À chaque métal sa logique
Le 16 mars dernier, la Commission européenne (CE) a présenté son plan stratégique pour réduire cette dépendance, le « Critical raw materials act ». Pour sa présidente Ursula von der Leyen, « cette loi nous rapprochera de nos ambitions climatiques. Elle améliorera considérablement le raffinage, le traitement et le recyclage des matières premières critiques ici en Europe. Les matières premières sont vitales pour fabriquer des technologies clés pour notre double transition (écologique et numérique, NDLR), comme la production d’énergie éolienne, le stockage de l’hydrogène ou les batteries. Et, nous renforcerons notre coopération avec des partenaires commerciaux fiables à l’échelle mondiale afin de réduire les dépendances actuelles de l’UE vis- à-vis d’un seul ou de quelques pays ».
La France a contribué à cette prise de conscience à travers le rapport sur la sécurisation des approvisionnements en métaux critiques commandé à l’ancien président d’Areva Philippe Varin et publié en janvier 2022, au début de la présidence française de l’Union européenne. Pour Michel Cathelineau, directeur de recherches au laboratoire GeoRessources, unité mixte du CNRS et de l’Université de Lorraine, l’une des principales difficultés provient du fait que « chaque métal répond à sa propre logique ». « Les répartitions géographiques et géologiques sont différentes, de même que les concentrations, teneurs et volumes. La criticité peut aussi venir du fait que l’exploitation est pilotée par un seul pays. En raison de besoins élevés, la Chine extrait sur son sol, mais importe aussi de grandes quantités de métaux de tous types. Elle a parallèlement développé la métallurgie adéquate d’extraction et de purification de ces métaux, ainsi que les chaînes industrielles qui vont avec », rappelle-t-il.

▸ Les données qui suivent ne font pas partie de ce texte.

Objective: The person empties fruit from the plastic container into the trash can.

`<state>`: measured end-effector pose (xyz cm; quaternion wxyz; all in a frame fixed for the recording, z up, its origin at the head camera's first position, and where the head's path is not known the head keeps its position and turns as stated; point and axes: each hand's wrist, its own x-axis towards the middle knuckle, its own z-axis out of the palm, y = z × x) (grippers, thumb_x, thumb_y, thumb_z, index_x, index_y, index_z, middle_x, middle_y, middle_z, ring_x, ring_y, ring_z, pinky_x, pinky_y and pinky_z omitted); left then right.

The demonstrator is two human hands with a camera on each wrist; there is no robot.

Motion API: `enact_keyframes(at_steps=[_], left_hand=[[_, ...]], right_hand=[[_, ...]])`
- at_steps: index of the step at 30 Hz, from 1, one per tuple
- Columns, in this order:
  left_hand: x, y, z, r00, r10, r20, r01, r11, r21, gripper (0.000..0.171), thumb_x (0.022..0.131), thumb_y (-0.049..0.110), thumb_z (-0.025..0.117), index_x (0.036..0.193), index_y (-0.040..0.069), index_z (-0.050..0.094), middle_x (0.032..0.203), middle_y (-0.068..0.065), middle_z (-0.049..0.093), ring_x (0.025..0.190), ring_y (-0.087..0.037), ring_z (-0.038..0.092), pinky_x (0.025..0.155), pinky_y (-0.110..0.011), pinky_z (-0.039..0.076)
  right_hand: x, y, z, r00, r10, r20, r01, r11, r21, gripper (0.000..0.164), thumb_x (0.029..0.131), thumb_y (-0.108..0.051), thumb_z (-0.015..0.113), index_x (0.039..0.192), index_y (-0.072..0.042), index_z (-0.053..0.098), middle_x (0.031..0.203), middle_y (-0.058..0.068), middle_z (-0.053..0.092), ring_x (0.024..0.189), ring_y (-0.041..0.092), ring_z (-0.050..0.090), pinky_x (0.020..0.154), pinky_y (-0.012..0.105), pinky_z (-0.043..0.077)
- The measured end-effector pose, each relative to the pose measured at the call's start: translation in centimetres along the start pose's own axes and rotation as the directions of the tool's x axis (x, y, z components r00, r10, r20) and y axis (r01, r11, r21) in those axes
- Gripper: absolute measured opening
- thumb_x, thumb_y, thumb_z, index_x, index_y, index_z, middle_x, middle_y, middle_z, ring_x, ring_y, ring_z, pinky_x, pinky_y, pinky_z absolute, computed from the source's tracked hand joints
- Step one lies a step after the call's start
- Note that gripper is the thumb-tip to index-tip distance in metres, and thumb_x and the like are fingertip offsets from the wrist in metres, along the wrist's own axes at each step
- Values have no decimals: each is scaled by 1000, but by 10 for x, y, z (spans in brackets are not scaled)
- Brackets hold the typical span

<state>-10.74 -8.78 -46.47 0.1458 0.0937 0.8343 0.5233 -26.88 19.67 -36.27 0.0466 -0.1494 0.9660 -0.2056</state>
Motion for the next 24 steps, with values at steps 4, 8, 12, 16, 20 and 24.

Observatoire des ressources minérales
À l’échelon hexagonale, le rapport Varin a quelque peu fait bouger les lignes. En novembre dernier, un Observatoire français des ressources minérales pour les filières industrielles (Ofremi) a été mis sur pied. Animé par le Bureau de recherches géologiques et minières (BRGM), l’observatoire associe les pouvoirs publics et les principales filières industrielles (automobile, aérospatiale, métallurgie, mines-minéraux). Son objectif est triple : éclairer ses partenaires sur l’état des chaînes mondiales d’approvisionnement en métaux stratégiques, informer sur les besoins industriels actuels et futurs et ainsi mettre en lumière les risques inhérents à toute décision d’investissement.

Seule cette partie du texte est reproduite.